Records provided:
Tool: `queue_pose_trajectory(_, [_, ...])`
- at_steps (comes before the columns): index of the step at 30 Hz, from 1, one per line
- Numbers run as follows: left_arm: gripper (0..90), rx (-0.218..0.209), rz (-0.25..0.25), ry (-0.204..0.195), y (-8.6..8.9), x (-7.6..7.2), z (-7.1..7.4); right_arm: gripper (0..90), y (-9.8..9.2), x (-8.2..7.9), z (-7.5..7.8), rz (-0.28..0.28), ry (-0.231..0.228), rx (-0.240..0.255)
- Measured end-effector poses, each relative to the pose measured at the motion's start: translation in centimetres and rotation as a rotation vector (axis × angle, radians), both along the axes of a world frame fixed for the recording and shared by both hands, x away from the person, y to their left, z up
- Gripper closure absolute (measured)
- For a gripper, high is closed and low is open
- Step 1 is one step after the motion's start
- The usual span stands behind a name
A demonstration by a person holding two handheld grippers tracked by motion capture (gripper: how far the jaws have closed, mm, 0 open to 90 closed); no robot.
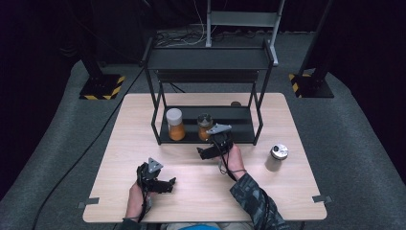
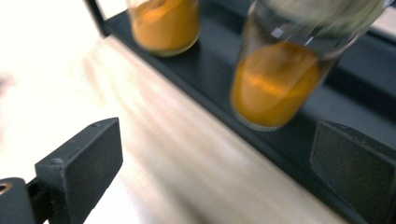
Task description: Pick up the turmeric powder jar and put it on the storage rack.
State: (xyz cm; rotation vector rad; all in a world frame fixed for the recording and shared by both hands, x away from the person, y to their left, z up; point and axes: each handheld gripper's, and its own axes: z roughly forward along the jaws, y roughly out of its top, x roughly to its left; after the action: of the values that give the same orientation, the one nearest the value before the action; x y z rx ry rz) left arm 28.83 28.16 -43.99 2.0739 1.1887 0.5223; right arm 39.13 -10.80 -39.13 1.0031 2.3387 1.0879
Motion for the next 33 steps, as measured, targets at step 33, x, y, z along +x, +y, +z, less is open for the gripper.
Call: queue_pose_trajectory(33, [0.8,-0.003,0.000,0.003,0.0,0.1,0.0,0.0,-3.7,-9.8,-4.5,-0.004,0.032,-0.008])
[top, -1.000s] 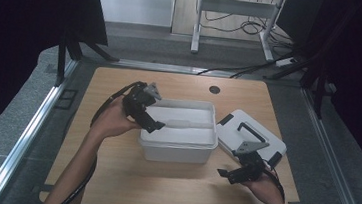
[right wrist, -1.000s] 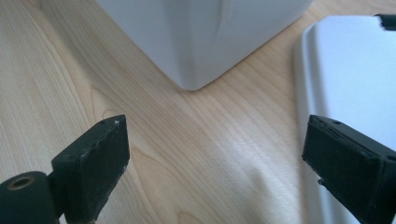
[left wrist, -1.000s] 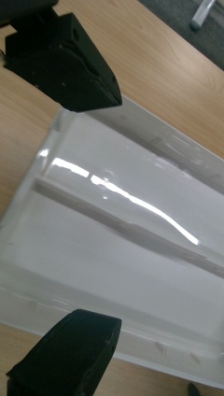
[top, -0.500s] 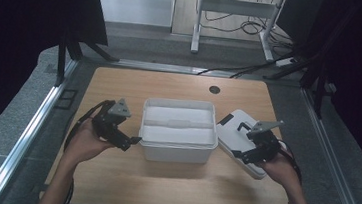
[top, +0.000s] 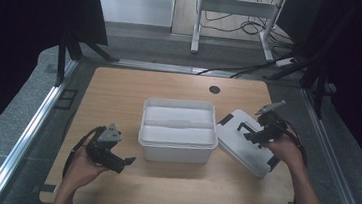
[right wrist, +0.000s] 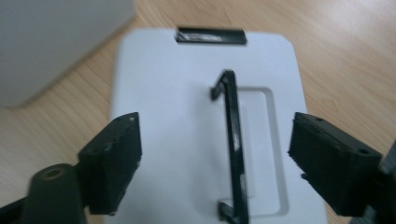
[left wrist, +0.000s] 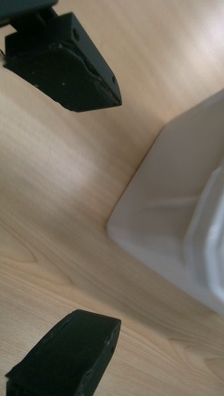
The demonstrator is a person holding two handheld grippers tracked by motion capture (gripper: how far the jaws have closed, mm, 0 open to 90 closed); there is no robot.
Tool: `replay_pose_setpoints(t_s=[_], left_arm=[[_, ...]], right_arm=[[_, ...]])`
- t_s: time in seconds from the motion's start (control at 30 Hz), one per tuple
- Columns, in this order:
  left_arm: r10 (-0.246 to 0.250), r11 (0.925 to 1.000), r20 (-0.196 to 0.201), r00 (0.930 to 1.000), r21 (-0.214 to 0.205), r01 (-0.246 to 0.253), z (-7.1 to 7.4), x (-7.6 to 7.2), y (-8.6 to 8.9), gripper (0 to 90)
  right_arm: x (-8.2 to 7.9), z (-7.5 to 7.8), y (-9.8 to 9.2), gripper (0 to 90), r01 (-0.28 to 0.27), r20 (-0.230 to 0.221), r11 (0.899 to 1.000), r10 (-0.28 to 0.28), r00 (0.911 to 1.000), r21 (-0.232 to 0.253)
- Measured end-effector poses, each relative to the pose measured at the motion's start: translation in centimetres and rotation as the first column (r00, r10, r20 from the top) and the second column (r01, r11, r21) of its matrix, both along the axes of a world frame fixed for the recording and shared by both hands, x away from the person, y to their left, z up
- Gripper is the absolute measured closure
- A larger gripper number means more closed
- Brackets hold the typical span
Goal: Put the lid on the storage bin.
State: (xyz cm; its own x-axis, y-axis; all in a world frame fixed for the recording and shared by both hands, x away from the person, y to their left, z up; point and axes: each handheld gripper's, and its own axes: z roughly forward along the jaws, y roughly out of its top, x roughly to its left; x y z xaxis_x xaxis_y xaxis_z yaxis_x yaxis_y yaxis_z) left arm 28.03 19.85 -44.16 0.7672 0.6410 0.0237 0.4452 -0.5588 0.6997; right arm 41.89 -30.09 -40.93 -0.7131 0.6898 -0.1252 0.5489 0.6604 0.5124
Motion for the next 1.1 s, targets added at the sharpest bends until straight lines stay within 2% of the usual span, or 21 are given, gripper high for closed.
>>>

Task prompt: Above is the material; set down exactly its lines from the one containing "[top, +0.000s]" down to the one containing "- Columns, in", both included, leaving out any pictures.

Solution below:
[top, +0.000s] 
[right wrist, +0.000s] 
[left wrist, +0.000s] 
The demonstrator is a person holding two handheld grippers tracked by motion capture (gripper: how far the jaws have closed, mm, 0 open to 90 closed); there is no robot.
Tool: `replay_pose_setpoints(t_s=[_], left_arm=[[_, ...]], right_arm=[[_, ...]])`
- t_s: time in seconds from the motion's start (control at 30 Hz), one per tuple
- Columns, in this order:

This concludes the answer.